Layouni Rabeb, Choudhury Moinul H, Laibinis Paul E, Weiss Sharon M
Department of Chemical & Biomolecular Engineering, Vanderbilt University, Nashville, Tennessee 37235 United States.
Department of Electrical Engineering & Computer Science, Vanderbilt University, Nashville, Tennessee 37235 United States.
ACS Appl Bio Mater. 2020 Jan 21;3(1):622-627. doi: 10.1021/acsabm.9b01002. Epub 2019 Dec 20.
In this work, thermal carbonization is shown to provide the necessary surface passivation to enable highly robust DNA detection on a porous silicon (PSi) platform, overcoming previous corrosion challenges with detection of negatively charged biomolecules.

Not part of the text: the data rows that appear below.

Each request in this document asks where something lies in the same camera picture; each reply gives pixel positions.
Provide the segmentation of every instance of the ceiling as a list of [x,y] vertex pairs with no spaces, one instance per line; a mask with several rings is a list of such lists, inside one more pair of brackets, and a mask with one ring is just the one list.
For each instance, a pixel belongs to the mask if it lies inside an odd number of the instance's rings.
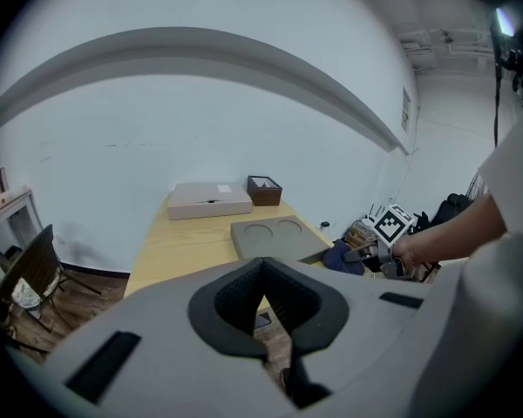
[[494,76],[490,15],[477,0],[368,0],[392,28],[415,73]]

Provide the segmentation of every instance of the hand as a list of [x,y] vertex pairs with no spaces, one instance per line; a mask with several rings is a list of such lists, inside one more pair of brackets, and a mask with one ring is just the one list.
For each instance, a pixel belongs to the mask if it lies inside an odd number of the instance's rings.
[[416,264],[420,263],[414,246],[414,236],[402,235],[393,245],[393,257],[398,257],[403,261],[405,271],[412,271]]

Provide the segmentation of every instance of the black slot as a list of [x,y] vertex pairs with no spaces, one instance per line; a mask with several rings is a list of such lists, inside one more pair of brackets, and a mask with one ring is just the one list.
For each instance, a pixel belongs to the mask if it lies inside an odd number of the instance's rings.
[[86,400],[97,402],[140,340],[137,334],[117,331],[66,382],[66,386]]
[[419,299],[418,297],[411,297],[404,294],[398,293],[383,293],[379,299],[385,300],[386,302],[395,303],[397,305],[402,305],[403,307],[419,309],[424,302],[424,299]]

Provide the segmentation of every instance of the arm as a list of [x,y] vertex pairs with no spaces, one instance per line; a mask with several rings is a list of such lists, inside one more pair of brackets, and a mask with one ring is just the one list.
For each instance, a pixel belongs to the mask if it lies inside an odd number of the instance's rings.
[[487,194],[454,219],[421,233],[403,236],[394,245],[393,255],[407,267],[421,262],[460,259],[505,231],[498,207]]

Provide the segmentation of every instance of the cardboard box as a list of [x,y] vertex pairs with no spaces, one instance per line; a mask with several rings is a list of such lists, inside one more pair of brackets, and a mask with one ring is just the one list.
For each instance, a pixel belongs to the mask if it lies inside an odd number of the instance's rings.
[[252,199],[237,183],[185,183],[168,200],[169,219],[198,219],[252,212]]

The stability of thermally carbonized PSi (TCPSi), oxidized PSi (OPSi), and undecylenic acid-modified PSi (UAPSi) is compared in phosphate-buffered saline and during DNA sensing experiments. Reflectance measurements reveal an improvement in stability and DNA sensor response for TCPSi compared to OPSi and UAPSi. TCPSi exhibits a large positive sensor response with >90% DNA hybridization efficiency. In comparison, UAPSi shows a smaller positive DNA sensor response, likely lessened by a small corrosion effect, while OPSi exhibits a large negative sensor response, indicating significant induced PSi corrosion that confounds the ability of OPSi to yield meaningful readouts of DNA hybridization events. This work expands the application of TCPSi for its more widespread usage in sensing applications where competing substrate corrosion may influence device stability.
在本工作中,热碳化被证明能提供必要的表面钝化,从而在多孔硅(PSi)平台上实现高度稳健的DNA检测,克服了此前在检测带负电荷生物分子时的腐蚀挑战。在磷酸盐缓冲盐溶液中以及DNA传感实验期间,对热碳化PSi(TCPSi)、氧化PSi(OPSi)和十一烯酸修饰PSi(UAPSi)的稳定性进行了比较。反射率测量结果表明,与OPSi和UAPSi相比,TCPSi的稳定性和DNA传感器响应有所改善。TCPSi表现出较大的正向传感器响应,DNA杂交效率>90%。相比之下,UAPSi显示出较小的正向DNA传感器响应,可能是由于轻微的腐蚀效应而减弱,而OPSi则表现出较大的负向传感器响应,表明PSi发生了显著的诱导腐蚀,这混淆了OPSi对DNA杂交事件产生有意义读数的能力。这项工作扩展了TCPSi的应用,使其在传感应用中得到更广泛的使用,在这些应用中,竞争性的基底腐蚀可能会影响器件稳定性。